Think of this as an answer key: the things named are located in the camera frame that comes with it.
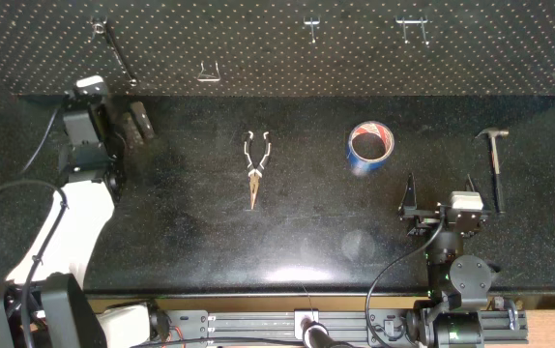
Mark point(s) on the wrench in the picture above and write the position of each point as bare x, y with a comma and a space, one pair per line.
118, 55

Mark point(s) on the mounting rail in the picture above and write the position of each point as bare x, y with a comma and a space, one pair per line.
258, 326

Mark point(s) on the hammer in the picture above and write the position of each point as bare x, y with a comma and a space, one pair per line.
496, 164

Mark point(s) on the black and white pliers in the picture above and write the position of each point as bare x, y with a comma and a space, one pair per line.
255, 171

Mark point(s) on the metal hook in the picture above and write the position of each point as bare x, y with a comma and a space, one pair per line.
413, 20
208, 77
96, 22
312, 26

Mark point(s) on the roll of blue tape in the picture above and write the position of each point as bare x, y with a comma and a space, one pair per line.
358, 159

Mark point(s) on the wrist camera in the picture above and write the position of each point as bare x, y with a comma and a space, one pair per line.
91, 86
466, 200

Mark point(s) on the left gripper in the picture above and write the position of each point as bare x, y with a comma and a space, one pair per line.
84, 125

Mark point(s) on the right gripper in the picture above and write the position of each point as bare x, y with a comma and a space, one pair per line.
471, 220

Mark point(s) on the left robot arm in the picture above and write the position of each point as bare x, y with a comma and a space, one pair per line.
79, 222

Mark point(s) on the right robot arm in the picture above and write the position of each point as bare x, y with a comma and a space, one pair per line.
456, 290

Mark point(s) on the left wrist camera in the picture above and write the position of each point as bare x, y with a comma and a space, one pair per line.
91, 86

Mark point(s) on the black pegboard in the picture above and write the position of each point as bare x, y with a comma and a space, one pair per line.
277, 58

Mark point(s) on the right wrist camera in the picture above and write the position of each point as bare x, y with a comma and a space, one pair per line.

━━━━━━━━

[DIRECTIONS]
The expected result is the data above in exact form, free of pictures.

[TASK ANSWER]
Think of this as an answer key: the things named are located in the camera frame that comes with it.
Mark point(s) on the wrench in the picture above and write the position of each point as bare x, y with a comma and a space, one pair per line.
118, 55

Mark point(s) on the mounting rail in the picture above and write the position of each point as bare x, y with a comma and a space, one pair per line.
258, 326

Mark point(s) on the hammer in the picture above and write the position of each point as bare x, y with a comma and a space, one pair per line.
496, 164

Mark point(s) on the black and white pliers in the picture above and write the position of each point as bare x, y with a comma and a space, one pair per line.
255, 171

Mark point(s) on the metal hook in the picture above and write the position of each point as bare x, y with a comma and a space, one pair per line.
413, 20
208, 77
96, 22
312, 26

Mark point(s) on the roll of blue tape in the picture above and write the position of each point as bare x, y with a comma and a space, one pair per line.
358, 159

Mark point(s) on the wrist camera in the picture above and write the position of each point as bare x, y with a comma and a space, one pair per line.
91, 86
466, 200

Mark point(s) on the left gripper in the picture above and write the position of each point as bare x, y with a comma and a space, one pair per line.
84, 125

Mark point(s) on the right gripper in the picture above and write the position of each point as bare x, y with a comma and a space, one pair per line.
471, 220

Mark point(s) on the left robot arm in the picture above and write the position of each point as bare x, y with a comma and a space, one pair per line.
79, 222

Mark point(s) on the right robot arm in the picture above and write the position of each point as bare x, y with a comma and a space, one pair per line.
456, 290

Mark point(s) on the left wrist camera in the picture above and write the position of each point as bare x, y with a comma and a space, one pair per line.
91, 86

Mark point(s) on the black pegboard in the picture above and write the position of each point as bare x, y with a comma and a space, one pair per line.
277, 58

Mark point(s) on the right wrist camera in the picture above and write the position of each point as bare x, y with a comma and a space, one pair per line.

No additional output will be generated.